Mental Health America 2026 Priorities
Learn more about our mental health policy priorities for 2026.
Learn more about our mental health policy priorities for 2026.
MHA focuses on prevention and early intervention, working to ensure that funding is allocated upstream. MHA advocates for a public health approach to mental health and integrating behavioral health in primary care and school settings. MHA is a leader in advocating for mental health screening and mental health literacy as part of overall health education. We also recognize the importance of upstream drivers of mental health and substance use and overall health. We advocate for screening, collecting data, researching effective interventions, eliminating disparities, and addressing these drivers, which include sleep, social connection, exercise, and purpose, as well as housing, transportation, and access to nutritious food.

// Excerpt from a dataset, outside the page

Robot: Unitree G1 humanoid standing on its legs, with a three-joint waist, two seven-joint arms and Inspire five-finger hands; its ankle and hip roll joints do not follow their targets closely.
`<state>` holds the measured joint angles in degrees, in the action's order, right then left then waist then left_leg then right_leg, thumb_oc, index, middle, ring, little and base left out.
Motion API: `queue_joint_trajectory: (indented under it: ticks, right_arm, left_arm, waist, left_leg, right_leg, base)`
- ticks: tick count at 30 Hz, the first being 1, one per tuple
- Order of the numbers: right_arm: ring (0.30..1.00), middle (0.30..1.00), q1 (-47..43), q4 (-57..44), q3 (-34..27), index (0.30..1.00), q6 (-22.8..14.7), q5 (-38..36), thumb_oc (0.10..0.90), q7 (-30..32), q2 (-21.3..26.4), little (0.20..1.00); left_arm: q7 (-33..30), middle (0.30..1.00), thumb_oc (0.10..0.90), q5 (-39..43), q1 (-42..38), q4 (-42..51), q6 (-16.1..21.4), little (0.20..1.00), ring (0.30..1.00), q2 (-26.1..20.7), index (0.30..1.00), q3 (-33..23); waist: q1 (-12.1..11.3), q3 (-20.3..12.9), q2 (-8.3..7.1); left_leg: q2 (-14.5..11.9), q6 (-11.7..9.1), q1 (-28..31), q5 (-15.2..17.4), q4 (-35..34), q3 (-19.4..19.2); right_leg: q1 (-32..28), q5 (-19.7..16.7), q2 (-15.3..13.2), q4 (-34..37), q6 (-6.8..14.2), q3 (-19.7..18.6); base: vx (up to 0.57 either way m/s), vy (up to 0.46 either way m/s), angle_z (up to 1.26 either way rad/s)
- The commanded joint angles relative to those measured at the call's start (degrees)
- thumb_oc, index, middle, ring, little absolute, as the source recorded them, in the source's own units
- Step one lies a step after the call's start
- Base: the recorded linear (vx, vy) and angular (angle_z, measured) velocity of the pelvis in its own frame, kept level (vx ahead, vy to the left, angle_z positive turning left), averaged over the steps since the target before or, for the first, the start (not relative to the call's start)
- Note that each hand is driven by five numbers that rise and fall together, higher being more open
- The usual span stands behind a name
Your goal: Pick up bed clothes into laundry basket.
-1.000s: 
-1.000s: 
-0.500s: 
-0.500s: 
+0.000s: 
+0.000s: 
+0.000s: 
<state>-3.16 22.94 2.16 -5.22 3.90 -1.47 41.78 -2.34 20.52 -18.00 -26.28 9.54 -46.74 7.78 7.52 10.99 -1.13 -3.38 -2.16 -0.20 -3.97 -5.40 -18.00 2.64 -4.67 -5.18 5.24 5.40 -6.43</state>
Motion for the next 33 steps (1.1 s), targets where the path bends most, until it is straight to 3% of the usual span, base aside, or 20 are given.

In 2025, MHA proposed and secured report language in both House and Senate annual spending bills for Fiscal Year 2026, encouraging the National Institute of Mental Health to research youth peer support and increase its efforts to engage young people in research.

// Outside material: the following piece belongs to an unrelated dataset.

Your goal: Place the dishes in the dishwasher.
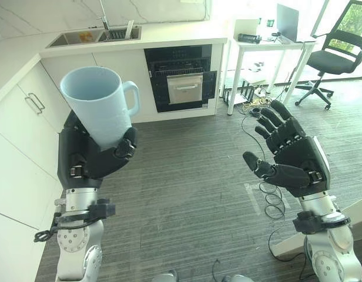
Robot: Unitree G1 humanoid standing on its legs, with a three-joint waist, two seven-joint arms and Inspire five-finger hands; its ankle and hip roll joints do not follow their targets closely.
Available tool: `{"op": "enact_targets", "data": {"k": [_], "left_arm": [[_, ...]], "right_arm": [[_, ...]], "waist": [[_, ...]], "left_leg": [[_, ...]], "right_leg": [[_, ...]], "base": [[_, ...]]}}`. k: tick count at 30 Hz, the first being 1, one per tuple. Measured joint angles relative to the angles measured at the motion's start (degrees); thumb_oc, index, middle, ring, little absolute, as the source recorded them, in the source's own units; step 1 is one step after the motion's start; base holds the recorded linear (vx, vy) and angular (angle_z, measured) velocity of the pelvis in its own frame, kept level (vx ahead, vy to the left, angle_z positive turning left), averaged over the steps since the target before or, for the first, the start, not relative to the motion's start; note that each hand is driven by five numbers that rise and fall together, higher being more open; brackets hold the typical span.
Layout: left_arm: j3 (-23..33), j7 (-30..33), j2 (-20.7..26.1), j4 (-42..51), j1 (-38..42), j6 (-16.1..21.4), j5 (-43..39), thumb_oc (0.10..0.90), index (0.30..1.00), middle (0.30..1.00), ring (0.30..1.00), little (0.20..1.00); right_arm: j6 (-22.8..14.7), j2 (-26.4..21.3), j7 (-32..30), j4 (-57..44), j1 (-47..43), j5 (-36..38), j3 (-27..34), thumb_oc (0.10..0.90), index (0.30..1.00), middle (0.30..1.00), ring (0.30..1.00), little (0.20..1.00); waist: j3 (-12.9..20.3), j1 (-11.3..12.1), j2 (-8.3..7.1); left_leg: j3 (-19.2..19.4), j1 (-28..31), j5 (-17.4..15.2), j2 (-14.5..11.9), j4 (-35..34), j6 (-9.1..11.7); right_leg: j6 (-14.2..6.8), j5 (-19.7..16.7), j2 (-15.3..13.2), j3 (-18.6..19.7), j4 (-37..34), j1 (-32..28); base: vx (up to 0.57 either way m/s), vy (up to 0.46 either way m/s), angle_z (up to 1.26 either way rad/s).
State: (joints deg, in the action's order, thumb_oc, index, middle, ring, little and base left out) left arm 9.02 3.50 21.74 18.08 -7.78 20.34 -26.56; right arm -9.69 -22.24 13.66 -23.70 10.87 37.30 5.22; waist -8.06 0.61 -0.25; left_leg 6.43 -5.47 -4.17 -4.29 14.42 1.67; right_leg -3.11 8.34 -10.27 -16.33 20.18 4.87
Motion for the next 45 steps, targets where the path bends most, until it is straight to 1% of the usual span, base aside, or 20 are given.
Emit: {"op": "enact_targets", "data": {"k": [8,9,12,19,26,28,29,30,31,32,33,34,35,36,37,39,41,42,44,45], "left_arm": [[-0.1,-0.23,-0.01,-0.01,-0.24,0.0,0.01,0.4,0.3,0.3,0.3,0.3],[-1.06,-0.08,-0.01,-0.01,-0.28,0.0,0.0,0.4,0.3,0.3,0.3,0.3],[-3.61,3.82,-0.44,-0.04,-0.87,-0.4,2.28,0.4,0.3,0.3,0.3,0.3],[-4.79,4.43,-0.64,-0.62,-3.06,-0.46,2.06,0.4,0.3,0.3,0.3,0.3],[-4.75,2.02,-0.84,-0.61,-5.29,-0.46,-1.12,0.4,0.3,0.3,0.3,0.3],[-4.68,2.09,-0.83,-0.59,-6.41,-0.38,-2.23,0.4,0.3,0.3,0.3,0.3],[-4.51,2.06,-0.24,-0.63,-6.0,-0.36,-2.45,0.4,0.3,0.3,0.3,0.3],[-4.72,1.93,-0.81,-1.19,-5.49,-0.37,-2.45,0.4,0.3,0.3,0.3,0.3],[-4.86,1.64,-1.59,-2.06,-5.41,-0.37,-2.36,0.4,0.3,0.3,0.3,0.3],[-4.86,0.88,-2.69,-2.82,-5.3,-0.37,-2.34,0.4,0.3,0.3,0.3,0.3],[-4.87,0.64,-2.96,-3.17,-5.27,-0.39,-2.32,0.4,0.3,0.3,0.3,0.3],[-4.78,0.52,-3.04,-3.17,-4.98,-0.37,-2.43,0.4,0.3,0.3,0.3,0.3],[-4.69,0.3,-3.09,-3.19,-4.93,-0.37,-2.58,0.4,0.3,0.3,0.3,0.3],[-4.45,-0.42,-3.26,-3.33,-5.18,-0.36,-2.74,0.4,0.3,0.3,0.3,0.3],[-4.39,-0.56,-3.35,-3.66,-5.35,-0.37,-3.53,0.4,0.3,0.3,0.3,0.3],[-3.95,0.22,-4.55,-4.6,-5.32,-0.36,-4.89,0.4,0.3,0.3,0.3,0.3],[-4.0,0.91,-4.67,-4.55,-4.88,-0.35,-4.75,0.4,0.3,0.3,0.3,0.3],[-4.02,0.82,-4.44,-4.68,-3.6,-0.6,-4.47,0.4,0.3,0.3,0.3,0.3],[-3.95,0.54,-3.84,-3.93,-2.78,-0.65,-4.12,0.4,0.3,0.3,0.3,0.3],[-3.82,-0.79,-1.42,-3.49,-1.33,-0.66,-4.02,0.4,0.3,0.3,0.3,0.3]], "right_arm": [[0.07,0.01,0.0,0.0,0.52,-0.06,-0.01,0.8,0.9,0.9,0.9,0.9],[0.06,-0.02,0.08,0.01,0.4,-0.11,-0.67,0.8,0.9,0.9,0.9,0.9],[-0.87,-1.18,-2.4,0.04,1.79,-3.46,-1.35,0.8,0.9,0.9,0.9,0.9],[-1.29,-1.68,-2.3,1.88,2.75,-3.46,-1.91,0.8,0.9,0.9,0.9,0.9],[-1.28,-1.98,-1.57,2.01,2.75,-3.37,-2.29,0.8,0.9,0.9,0.9,0.9],[-1.47,-3.5,-1.19,1.96,2.85,-3.34,-2.25,0.8,0.9,0.9,0.9,0.9],[-1.81,-3.19,-1.01,2.25,2.58,-3.33,-2.24,0.8,0.9,0.9,0.9,0.9],[-1.89,-2.94,-0.92,3.04,2.71,-3.34,-2.45,0.8,0.9,0.9,0.9,0.9],[-1.89,-2.98,-0.61,3.99,2.79,-3.34,-2.5,0.8,0.9,0.9,0.9,0.9],[-1.89,-2.85,-0.79,4.55,2.79,-3.33,-2.37,0.8,0.9,0.9,0.9,0.9],[-1.89,-2.77,-1.06,4.61,2.51,-3.33,-2.46,0.8,0.9,0.9,0.9,0.9],[-1.94,-2.75,-0.97,4.86,1.62,-3.33,-2.43,0.8,0.9,0.9,0.9,0.9],[-1.96,-2.48,-0.69,5.39,1.24,-3.34,-2.44,0.8,0.9,0.9,0.9,0.9],[-1.99,-1.97,0.1,5.96,1.76,-3.36,-2.35,0.8,0.9,0.9,0.9,0.9],[-1.93,-2.15,0.75,6.01,2.77,-3.39,-2.35,0.8,0.9,0.9,0.9,0.9],[-1.83,-3.44,1.29,6.0,3.53,-3.42,-2.38,0.8,0.9,0.9,0.9,0.9],[-1.83,-4.53,1.2,4.78,3.61,-3.35,-1.85,0.8,0.9,0.9,0.9,0.9],[-1.81,-4.49,1.24,3.16,4.68,-3.31,-1.12,0.8,0.9,0.9,0.9,0.9],[-1.8,-3.82,1.66,-1.24,7.04,-3.31,-0.3,0.8,0.9,0.9,0.9,0.9],[-2.18,-1.57,1.62,-3.0,6.06,-3.3,-0.11,0.8,0.9,0.9,0.9,0.9]], "waist": [[0.2,-0.55,-0.02],[2.54,-0.46,-0.47],[2.52,-0.28,-0.56],[2.53,-0.38,-0.72],[2.47,-0.15,-0.79],[2.28,0.67,-1.39],[1.15,1.18,-3.11],[-0.45,1.68,-4.24],[-1.27,2.19,-4.48],[-1.99,2.24,-4.13],[-2.68,2.41,-2.97],[-4.06,2.38,-1.12],[-4.88,2.39,0.38],[-5.67,2.58,1.92],[-6.27,3.07,2.53],[-6.63,3.11,2.31],[-6.28,2.6,2.65],[-6.41,2.08,2.03],[-5.29,2.23,-0.25],[-4.51,2.95,-1.75]], "left_leg": [[0.59,-0.34,0.35,-0.13,0.13,-0.02],[1.1,-1.3,1.39,-0.39,-0.67,0.1],[1.33,-1.65,0.85,-0.56,-0.72,-0.06],[0.81,-1.88,1.03,-0.7,-1.06,-0.15],[0.61,0.47,2.24,-0.5,-3.87,0.96],[1.28,1.61,3.58,0.1,-4.61,1.95],[0.92,-0.81,4.12,0.92,0.44,3.42],[0.38,-5.58,6.54,0.9,8.42,4.82],[0.44,-8.19,6.88,0.42,11.94,4.4],[1.26,-9.26,4.95,0.24,11.32,3.34],[3.02,-8.29,3.71,0.38,3.85,2.82],[4.26,-8.87,3.25,-0.34,-1.3,3.02],[3.89,-10.92,2.57,-2.08,-0.7,3.58],[1.55,-13.66,2.61,-4.31,0.2,3.94],[-1.05,-14.95,2.74,-4.89,0.55,4.17],[-3.68,-15.55,2.56,-4.42,2.02,4.22],[-1.83,-12.56,1.62,-4.24,3.36,2.74],[-1.64,-11.08,3.53,-2.82,3.77,1.74],[-0.24,-8.68,2.89,0.85,4.07,0.39],[0.64,-8.5,1.23,2.96,6.63,-3.56]], "right_leg": [[0.26,-0.39,0.31,0.6,0.15,0.78],[0.25,-0.64,0.35,1.28,0.5,2.66],[0.23,-0.62,0.78,1.32,0.3,2.64],[0.5,-0.25,1.34,0.98,0.42,2.63],[1.13,2.07,1.22,0.52,3.04,2.75],[1.47,3.96,0.72,2.29,6.08,4.41],[2.66,5.26,0.19,3.67,8.29,6.14],[3.79,5.75,-0.48,3.9,8.59,6.01],[4.09,5.57,-0.43,4.26,8.03,5.32],[4.64,5.54,-0.25,3.51,7.84,5.28],[5.05,5.44,0.34,3.25,7.52,5.19],[5.31,5.46,2.03,3.27,7.15,5.07],[5.47,5.55,3.73,3.35,6.84,4.79],[5.92,5.8,5.7,3.57,6.59,4.37],[6.12,5.91,6.27,3.89,6.59,3.82],[5.37,6.49,6.09,6.08,5.97,2.42],[3.1,7.48,5.02,6.99,5.63,0.37],[1.16,8.22,3.65,7.48,5.64,-1.15],[-1.65,8.12,0.49,8.25,2.48,-4.83],[-4.16,6.98,-1.47,7.61,-1.42,-8.45]], "base": [[-0.01,-0.024,-0.04],[0.0,-0.04,-0.04],[0.01,-0.101,-0.03],[0.04,-0.16,0.03],[0.09,-0.224,0.01],[0.01,-0.154,-0.12],[0.05,-0.068,0.06],[0.15,-0.024,0.13],[0.16,0.054,0.23],[0.2,0.15,0.17],[0.24,0.224,0.21],[0.28,0.222,0.13],[0.27,0.187,0.04],[0.26,0.19,-0.13],[0.27,0.215,-0.32],[0.29,0.227,-0.51],[0.34,0.218,-0.48],[0.31,0.177,-0.24],[0.34,0.204,-0.07],[0.32,0.197,0.21]]}}
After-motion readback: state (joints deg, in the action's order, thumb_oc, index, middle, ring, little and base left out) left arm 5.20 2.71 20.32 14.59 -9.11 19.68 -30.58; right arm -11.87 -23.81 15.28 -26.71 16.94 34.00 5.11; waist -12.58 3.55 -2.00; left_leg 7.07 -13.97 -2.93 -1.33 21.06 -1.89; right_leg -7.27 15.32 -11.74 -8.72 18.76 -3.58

Because insurance coverage is critical to accessing mental health and substance use services, MHA advocates for policies that maintain coverage, especially during this time of state implementation of Medicaid work requirements and federal reduction in Affordable Care Act tax credits. MHA continues its longstanding commitment to achieving fairness in coverage of mental health and substance use services and to improving the accuracy of provider directories and the adequacy of networks across payers. MHA fights to remove barriers to accessing effective treatment for the person with mental health or substance use conditions, recognizing that treatment must be tailored to the person’s needs, not the payers’ restrictions. MHA continues its efforts to increase federal and state annual appropriations for mental health and substance use services.
MHA recognizes innovation has the potential to improve people’s experience and outcomes through democratizing knowledge, providing access and empathy, and fostering community and connection. At the same time, MHA seeks accountability to ensure privacy and prevent mental health and substance use harm for those using new technologies. MHA also advocates for greater literacy (social media, AI and digital), navigation, and support to ensure everyone can benefit from technology and innovation. Furthermore, MHA understands that existing treatments do not work for far too many people and supports payment pathways and regulatory processes that lead to new options, such as digital treatments and psychedelics, among others.
MHA has advocated over several years with the behavioral health community, and in Fall 2025, the SUPPORT for Patients and Communities Act was enacted, reauthorizing key substance use programs, including the Peer Support Technical Assistance Center at the Substance Abuse and Mental Health Services Administration (SAMHSA).
We recognize the importance of developing a well-trained workforce, especially providers who can effectively use their lived experience to support others’ recovery and goal attainment. We support legislation that promotes fair reimbursement for mental health counselors and social workers who are in training and require supervision. MHA advocates for funding a community-based workforce who can aid in deflection from law enforcement responses to crisis and facilitate non-coercive, non-carceral care that is person-centered, such as peer respites and mobile crisis teams. We also fight for more investment in the school-based mental health workforce.